The sucessful micro-credit program helps the real poor
In the year 2009 the German Stiftung Sabab Lou started its micro-credit project in the Ghanaian town of Offinso in the Ashanti region. The project called So Memu program was aimed to help single mothers and people living with HIV (PLHIV) to start a new business or enhance their existing ones. Overall objective was to generate a regular income for the needy and less privileged people in the society, so that they will have the dignity of providing for themselves, thereby reducing poverty in our society. This way the program has helped successfully hundreds of beneficiaries in the past 3 years. The program not only helped the women to develop their business but also to sustain it over the years. The simple reason for this success was that the program supported the beneficiaries before, during and after the loan period. They were not left alone. They were assisted in developing their business idea, in implementing it during the loan and sustaining it after the pay-back of the loan. Therefore, no wonder, demand for the program was growing continuously.

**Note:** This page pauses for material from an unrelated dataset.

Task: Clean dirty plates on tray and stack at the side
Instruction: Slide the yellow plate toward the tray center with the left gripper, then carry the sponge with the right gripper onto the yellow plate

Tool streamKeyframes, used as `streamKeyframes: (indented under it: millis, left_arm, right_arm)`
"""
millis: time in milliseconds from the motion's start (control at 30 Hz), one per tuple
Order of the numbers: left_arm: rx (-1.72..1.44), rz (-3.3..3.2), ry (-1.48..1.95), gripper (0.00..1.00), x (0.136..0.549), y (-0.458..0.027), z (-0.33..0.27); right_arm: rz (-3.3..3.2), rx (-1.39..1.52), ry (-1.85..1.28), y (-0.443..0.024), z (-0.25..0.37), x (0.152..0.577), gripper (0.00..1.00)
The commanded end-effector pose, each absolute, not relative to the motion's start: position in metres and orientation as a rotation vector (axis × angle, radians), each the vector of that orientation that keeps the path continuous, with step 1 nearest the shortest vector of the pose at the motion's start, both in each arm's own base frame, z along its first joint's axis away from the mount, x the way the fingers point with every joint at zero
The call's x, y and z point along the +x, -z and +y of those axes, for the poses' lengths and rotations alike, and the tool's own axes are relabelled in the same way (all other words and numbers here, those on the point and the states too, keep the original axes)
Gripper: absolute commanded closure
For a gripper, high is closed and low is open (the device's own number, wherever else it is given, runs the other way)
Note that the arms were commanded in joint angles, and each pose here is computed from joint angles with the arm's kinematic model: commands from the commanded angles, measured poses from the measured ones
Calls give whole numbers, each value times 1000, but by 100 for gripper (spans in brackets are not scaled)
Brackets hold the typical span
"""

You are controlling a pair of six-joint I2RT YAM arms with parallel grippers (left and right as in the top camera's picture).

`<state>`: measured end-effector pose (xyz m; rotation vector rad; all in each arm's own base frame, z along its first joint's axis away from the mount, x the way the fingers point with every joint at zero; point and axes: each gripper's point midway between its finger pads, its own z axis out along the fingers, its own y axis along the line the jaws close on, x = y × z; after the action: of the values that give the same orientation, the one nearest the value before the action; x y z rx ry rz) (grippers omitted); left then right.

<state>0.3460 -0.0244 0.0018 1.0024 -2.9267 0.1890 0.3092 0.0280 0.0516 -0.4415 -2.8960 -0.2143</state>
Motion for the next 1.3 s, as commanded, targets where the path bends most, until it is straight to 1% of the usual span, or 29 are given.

In order to organize and manage the anticipated growth of the program Stiftung Sabab established its own Ghanaian NGO called First Step Foundation (FSF) in August 2012. First Step Foundation provides small loans as start-up capital to the poor and willing women to start and grow their own business. The foundation also offers business advisory services to the members and ensures that they do some savings on their businesses. Banks in Ghana usually require collateral securities and are not interested in granting small loans to poor people. First Step Foundation has therefore developed a model in which the borrowers are taken through assessment, business advice, calculation, group formation, contract form and loan disbursement scheme. The project offers flexible payback plans and charges low interest rates. It does not require any initial deposits before loans are granted, and it works with group formations on the loan disbursement to ensure its repayment.
Summing up, the small loans with a maximum amount of GHS 200.00 (80 EURO) have helped and will help hundreds of single parents, PLHIV and other vulnerable groups to take up petty trading and earn some income for themselves and their families, especially for healthcare and their wards’ education. The project has brought a lot of relief for many willing people who were finding it difficult to get a start-up capital.